Abraham Lincoln, a self-taught Illinois lawyer and legislator with a reputation as an eloquent opponent of slavery, shocked many when he overcame several more prominent contenders to win the Republican Party's nomination for president in 1860. His election that November pushed several Southern states to secede by the time of his inauguration in March 1861, and the Civil War began barely a month later. Contrary to expectations, Lincoln proved to be a shrewd military strategist and a savvy leader during what became the costliest conflict ever fought on American soil. His Emancipation Proclamation, issued in 1863, freed all slaves in the rebellious states and paved the way for slavery's eventual abolition, while his Gettysburg Address later that year stands as one of the most famous and influential pieces of oratory in American history. In April 1865, with the Union on the brink of victory, Abraham Lincoln was shot and killed by the Confederate sympathizer John Wilkes Booth; his untimely death made him a martyr to the cause of liberty and Union. Over the years Lincoln's mythic stature has only grown, and he is widely regarded as one of the greatest presidents in the nation's history.

Abraham Lincoln's Early Life :-
Lincoln was born on February 12, 1809, in a one-room log cabin in Hardin County, Kentucky; his family moved to southern Indiana in 1816. Lincoln's formal schooling was limited to three brief periods in local schools, as he had to work constantly to support his family.

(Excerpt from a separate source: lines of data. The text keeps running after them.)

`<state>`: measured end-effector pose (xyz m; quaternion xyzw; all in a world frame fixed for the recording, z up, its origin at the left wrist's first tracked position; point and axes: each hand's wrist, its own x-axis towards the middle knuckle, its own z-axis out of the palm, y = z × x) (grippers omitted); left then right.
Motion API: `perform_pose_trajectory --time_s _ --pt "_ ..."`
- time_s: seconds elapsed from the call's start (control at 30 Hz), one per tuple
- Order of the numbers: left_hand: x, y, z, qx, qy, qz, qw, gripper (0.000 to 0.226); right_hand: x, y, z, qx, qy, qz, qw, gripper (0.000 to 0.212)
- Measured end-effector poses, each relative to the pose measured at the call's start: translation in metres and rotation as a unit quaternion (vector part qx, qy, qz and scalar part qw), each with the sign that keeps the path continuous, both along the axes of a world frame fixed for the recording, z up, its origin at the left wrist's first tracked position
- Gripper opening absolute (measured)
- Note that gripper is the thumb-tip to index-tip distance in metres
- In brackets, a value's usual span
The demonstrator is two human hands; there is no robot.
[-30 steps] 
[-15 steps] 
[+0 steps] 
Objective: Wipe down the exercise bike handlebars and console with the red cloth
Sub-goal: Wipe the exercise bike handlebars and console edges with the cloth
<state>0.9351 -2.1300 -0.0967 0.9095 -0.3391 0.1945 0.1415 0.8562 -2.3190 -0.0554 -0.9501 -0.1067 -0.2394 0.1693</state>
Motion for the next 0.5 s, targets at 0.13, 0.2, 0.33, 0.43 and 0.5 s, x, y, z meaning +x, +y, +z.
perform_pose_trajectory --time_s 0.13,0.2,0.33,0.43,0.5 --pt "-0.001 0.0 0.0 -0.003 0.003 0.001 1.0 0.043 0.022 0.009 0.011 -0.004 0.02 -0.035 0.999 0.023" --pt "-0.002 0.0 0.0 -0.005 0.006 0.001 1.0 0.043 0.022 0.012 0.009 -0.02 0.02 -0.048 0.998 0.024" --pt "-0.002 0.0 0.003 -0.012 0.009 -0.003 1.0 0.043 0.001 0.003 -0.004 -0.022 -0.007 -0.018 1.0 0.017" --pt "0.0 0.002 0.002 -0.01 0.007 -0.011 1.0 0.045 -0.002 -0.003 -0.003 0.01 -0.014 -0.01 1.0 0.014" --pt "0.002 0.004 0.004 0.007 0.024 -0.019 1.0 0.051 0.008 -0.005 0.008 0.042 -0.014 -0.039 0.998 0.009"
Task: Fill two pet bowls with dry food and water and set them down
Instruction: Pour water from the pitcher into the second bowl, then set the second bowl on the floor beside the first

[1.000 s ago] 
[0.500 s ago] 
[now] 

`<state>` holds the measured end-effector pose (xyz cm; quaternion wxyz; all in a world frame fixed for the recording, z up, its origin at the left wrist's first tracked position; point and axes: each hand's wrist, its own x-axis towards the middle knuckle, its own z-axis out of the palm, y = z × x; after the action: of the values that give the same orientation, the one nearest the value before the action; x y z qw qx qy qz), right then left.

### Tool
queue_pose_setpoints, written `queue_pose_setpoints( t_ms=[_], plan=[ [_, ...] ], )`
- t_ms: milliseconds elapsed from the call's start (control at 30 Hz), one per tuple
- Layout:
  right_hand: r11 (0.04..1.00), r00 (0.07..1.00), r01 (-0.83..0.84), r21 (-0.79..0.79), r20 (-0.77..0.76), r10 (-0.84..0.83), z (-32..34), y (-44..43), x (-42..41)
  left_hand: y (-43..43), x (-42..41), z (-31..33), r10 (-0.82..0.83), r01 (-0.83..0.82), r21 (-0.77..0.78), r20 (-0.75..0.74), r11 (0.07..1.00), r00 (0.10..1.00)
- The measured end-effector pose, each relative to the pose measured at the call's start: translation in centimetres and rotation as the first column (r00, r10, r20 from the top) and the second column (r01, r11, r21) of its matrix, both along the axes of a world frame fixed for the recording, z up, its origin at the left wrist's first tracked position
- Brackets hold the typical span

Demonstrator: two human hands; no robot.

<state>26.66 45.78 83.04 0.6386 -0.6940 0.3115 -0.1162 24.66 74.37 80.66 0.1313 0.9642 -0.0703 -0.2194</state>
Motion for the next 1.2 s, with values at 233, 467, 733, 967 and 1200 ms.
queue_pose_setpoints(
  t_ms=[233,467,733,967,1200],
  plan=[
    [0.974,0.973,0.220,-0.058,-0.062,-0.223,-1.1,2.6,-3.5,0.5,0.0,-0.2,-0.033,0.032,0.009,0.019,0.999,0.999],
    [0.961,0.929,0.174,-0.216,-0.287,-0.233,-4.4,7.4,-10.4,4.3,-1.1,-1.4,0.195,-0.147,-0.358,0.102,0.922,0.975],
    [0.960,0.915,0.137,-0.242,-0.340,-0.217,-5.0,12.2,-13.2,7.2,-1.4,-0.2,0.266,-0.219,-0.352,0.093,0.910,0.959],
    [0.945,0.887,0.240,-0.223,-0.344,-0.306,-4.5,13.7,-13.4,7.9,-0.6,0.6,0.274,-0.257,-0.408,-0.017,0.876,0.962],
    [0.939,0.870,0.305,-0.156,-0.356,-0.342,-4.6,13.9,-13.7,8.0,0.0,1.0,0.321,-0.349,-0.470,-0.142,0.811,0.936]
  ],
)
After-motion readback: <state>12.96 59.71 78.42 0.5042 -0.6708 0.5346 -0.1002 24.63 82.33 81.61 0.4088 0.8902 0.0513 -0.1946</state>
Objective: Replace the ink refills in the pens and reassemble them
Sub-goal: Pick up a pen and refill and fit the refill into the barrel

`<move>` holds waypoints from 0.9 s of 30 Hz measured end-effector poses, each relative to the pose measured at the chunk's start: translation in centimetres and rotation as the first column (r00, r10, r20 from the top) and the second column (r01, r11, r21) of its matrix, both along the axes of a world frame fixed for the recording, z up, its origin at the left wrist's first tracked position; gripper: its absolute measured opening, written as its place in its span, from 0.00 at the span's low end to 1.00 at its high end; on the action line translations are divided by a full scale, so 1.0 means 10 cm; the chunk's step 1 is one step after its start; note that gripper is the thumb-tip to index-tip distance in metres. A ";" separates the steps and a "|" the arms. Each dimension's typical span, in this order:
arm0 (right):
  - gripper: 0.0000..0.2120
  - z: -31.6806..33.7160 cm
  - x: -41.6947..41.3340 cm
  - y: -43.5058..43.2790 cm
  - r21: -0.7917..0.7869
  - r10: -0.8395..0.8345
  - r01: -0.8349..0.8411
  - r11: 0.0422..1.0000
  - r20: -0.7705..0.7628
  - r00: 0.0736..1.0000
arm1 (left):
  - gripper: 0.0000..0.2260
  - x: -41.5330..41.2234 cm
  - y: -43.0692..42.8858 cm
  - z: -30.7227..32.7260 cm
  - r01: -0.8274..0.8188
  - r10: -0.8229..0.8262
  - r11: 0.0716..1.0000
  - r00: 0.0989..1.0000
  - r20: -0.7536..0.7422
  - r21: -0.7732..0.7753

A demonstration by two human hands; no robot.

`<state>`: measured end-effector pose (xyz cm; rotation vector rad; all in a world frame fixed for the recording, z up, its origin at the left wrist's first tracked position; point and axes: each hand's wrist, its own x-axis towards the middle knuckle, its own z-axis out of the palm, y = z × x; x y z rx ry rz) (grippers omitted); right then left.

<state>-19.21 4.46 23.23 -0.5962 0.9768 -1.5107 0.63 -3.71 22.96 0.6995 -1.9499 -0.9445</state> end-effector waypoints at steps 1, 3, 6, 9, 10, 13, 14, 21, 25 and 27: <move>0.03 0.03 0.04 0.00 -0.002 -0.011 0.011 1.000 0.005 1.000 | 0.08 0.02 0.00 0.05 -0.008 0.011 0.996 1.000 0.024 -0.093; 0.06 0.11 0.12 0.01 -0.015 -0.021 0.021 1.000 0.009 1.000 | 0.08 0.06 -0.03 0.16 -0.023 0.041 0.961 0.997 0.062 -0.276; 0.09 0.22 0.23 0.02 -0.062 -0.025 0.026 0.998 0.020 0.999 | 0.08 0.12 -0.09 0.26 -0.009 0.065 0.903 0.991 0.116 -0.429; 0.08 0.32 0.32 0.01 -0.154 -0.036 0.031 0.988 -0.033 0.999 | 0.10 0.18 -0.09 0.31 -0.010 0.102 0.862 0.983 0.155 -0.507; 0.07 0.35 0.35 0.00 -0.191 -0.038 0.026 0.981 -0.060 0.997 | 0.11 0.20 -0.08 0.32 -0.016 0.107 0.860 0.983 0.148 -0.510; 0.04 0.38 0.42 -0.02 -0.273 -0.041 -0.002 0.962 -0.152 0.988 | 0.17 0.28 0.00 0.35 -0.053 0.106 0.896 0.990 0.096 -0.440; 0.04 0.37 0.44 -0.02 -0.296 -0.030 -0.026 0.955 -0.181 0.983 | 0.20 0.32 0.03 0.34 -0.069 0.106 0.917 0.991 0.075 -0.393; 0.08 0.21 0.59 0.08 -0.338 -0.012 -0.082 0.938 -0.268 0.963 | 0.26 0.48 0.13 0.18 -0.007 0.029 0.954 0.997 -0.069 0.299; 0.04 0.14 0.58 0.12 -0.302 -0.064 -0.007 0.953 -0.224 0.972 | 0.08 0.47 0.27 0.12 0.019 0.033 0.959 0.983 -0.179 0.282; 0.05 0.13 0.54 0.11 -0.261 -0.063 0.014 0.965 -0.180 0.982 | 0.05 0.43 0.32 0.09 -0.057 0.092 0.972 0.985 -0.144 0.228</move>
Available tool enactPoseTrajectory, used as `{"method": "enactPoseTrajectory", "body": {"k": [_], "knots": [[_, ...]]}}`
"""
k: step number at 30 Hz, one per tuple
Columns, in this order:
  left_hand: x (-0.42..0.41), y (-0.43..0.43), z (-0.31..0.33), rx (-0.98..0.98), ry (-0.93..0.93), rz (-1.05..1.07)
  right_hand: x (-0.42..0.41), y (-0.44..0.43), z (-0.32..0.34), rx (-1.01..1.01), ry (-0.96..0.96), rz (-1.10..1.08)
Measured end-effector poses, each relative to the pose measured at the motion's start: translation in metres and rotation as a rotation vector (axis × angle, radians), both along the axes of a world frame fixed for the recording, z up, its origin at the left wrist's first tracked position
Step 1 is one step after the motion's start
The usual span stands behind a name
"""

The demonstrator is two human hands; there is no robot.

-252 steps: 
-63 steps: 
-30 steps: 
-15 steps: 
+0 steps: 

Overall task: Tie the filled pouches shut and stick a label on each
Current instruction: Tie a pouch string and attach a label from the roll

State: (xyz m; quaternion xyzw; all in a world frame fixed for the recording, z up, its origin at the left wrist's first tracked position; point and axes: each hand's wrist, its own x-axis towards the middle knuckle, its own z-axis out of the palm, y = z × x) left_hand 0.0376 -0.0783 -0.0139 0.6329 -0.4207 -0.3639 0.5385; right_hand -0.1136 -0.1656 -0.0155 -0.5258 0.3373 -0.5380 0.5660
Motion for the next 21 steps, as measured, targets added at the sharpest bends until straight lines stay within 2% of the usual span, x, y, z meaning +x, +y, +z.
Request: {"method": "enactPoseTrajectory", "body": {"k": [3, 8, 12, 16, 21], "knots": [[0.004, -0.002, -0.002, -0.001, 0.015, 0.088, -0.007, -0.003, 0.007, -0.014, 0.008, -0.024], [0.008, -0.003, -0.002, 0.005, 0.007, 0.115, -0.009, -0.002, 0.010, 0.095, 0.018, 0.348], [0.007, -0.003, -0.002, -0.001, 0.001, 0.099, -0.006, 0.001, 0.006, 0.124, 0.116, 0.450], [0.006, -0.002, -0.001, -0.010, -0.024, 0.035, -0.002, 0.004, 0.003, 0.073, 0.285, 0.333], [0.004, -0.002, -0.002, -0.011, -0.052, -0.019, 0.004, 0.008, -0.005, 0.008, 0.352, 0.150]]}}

In 1830, his family moved to Macon County in southern Illinois, and Lincoln got a job working on a river flatboat hauling freight down the Mississippi River to New Orleans. After settling in the town of New Salem, Illinois, where he worked as a shopkeeper and a postmaster, Lincoln became involved in local politics as a supporter of the Whig Party, winning election to the Illinois state legislature in 1834. Like his Whig heroes, Henry Clay and Daniel Webster, Lincoln opposed the spread of slavery to the territories, and had a grand vision of the expanding United States, with a focus on commerce and cities rather than agriculture.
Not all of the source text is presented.